The rotational speed of the rotary gear (123) is determined according to the rotational force applied through the driving unit (121), and the distance between the upper frame (110) and the cage (130) can be adjusted in response to the rotational speed of the rotary gear (123). For example, when the connecting rope (124) is twisted according to the rotation of the rotary gear (123), the distance between the upper frame (110) and the cage (130) can become shorter, and conversely, when the twisted connecting rope (124) is untwisted according to the rotation of the rotary gear (123), the distance between the upper frame (110) and the cage (130) can become longer.

In one embodiment, each position adjustment module may be characterized by performing position compensation corresponding to each area of the cage (130) based on the rotational direction and rotational speed of the rotary gear (123). That is, depending on whether the connecting rope (124) is rotated in a twisting direction or a releasing direction, the distance between the upper frame (110) and the cage (130) may become closer or farther apart, and the degree of the distance adjusted may be determined depending on the degree of rotation.

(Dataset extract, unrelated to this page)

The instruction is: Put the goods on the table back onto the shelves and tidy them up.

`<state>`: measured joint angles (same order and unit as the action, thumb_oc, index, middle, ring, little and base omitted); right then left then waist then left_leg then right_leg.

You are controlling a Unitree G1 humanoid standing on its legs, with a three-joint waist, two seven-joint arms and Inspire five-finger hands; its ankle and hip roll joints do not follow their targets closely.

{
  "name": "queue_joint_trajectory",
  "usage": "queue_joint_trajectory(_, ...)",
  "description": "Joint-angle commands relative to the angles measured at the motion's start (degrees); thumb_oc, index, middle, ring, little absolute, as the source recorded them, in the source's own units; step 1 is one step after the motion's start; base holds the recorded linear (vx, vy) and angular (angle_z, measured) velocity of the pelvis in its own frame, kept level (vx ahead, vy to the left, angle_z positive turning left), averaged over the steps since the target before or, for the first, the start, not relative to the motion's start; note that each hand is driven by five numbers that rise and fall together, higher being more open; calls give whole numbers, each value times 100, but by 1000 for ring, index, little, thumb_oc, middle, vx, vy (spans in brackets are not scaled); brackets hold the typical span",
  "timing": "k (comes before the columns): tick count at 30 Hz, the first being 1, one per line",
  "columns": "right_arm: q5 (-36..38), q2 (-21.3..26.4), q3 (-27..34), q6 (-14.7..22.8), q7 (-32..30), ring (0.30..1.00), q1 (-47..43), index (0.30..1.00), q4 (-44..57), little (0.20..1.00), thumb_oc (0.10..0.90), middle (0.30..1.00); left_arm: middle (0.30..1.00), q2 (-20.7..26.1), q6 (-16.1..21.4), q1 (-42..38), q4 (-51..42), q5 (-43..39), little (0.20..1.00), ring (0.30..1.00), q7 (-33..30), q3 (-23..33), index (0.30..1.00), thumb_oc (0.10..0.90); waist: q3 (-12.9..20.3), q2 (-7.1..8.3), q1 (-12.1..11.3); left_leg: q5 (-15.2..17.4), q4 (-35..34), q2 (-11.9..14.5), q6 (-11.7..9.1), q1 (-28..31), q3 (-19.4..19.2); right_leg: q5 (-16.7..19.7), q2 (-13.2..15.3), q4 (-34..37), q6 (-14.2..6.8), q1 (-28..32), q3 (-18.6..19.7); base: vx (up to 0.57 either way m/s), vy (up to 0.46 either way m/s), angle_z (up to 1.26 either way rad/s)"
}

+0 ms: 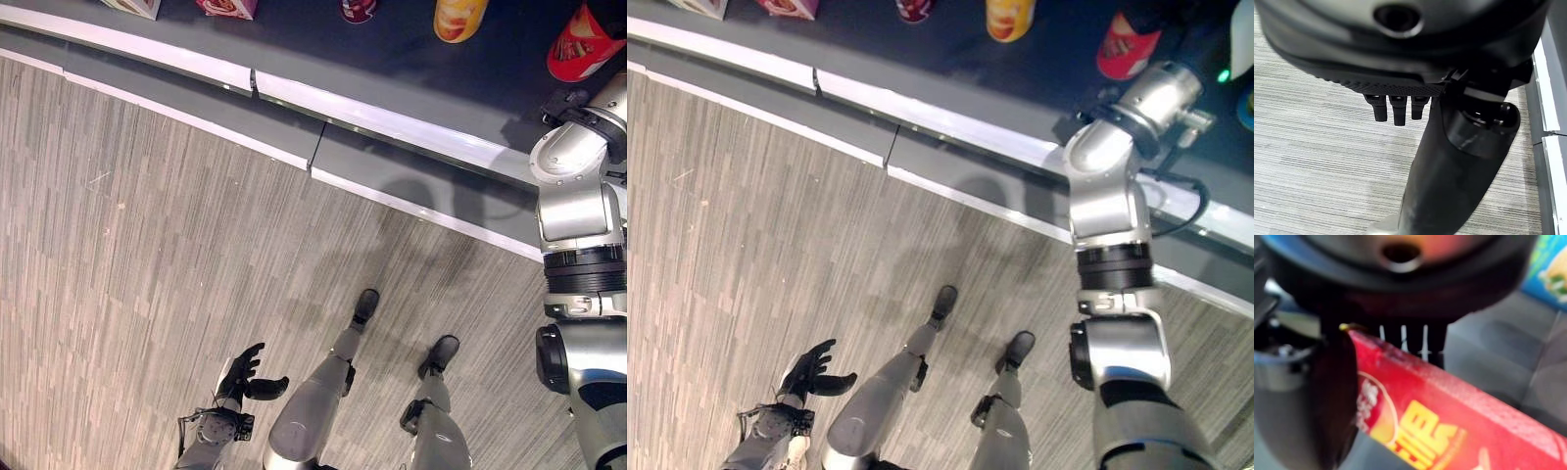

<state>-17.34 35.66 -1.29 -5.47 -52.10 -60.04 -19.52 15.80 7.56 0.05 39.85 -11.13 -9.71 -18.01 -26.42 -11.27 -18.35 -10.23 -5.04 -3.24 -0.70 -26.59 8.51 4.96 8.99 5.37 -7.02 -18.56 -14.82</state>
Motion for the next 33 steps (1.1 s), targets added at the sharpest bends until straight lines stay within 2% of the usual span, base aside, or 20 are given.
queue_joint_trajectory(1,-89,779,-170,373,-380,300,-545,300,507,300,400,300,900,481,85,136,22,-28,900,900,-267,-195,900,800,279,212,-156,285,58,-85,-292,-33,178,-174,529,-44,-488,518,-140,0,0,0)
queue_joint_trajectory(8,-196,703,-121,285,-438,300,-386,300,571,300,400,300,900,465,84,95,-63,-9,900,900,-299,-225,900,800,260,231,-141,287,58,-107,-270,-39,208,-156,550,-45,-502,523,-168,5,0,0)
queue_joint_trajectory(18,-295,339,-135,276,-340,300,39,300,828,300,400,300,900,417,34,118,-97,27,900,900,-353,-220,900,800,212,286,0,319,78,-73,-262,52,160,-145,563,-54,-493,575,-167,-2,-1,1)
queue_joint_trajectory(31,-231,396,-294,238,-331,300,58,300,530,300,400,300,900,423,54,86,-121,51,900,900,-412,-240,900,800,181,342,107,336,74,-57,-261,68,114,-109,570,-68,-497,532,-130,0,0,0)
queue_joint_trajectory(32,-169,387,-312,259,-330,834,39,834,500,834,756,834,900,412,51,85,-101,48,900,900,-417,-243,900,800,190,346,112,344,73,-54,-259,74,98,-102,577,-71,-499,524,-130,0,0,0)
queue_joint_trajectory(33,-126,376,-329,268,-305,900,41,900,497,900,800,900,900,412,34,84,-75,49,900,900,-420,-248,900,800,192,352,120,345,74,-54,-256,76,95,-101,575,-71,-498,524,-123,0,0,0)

For example, the position adjustment device (120) may generate integrated control information for controlling a plurality of position adjustment modules based on the landing error measured by the sensor device (140) when the tilt measurement device identifies that the cage (130) has not tilted to one area. That is, when eccentricity has not occurred, the position adjustment device (120) may control the plurality of position adjustment modules in the same manner by considering only the measurement value (i.e., the landing error) of the sensor device (140). For example, when eccentricity has not occurred, each position adjustment module may be made to perform the same amount of position adjustment operation based on the landing error measured from the sensor device (140).

In addition, the position adjustment device (120) may be characterized by generating individual control information for individually controlling a plurality of position adjustment modules when the tilt measurement device identifies that the cage (130) has tilted in one area.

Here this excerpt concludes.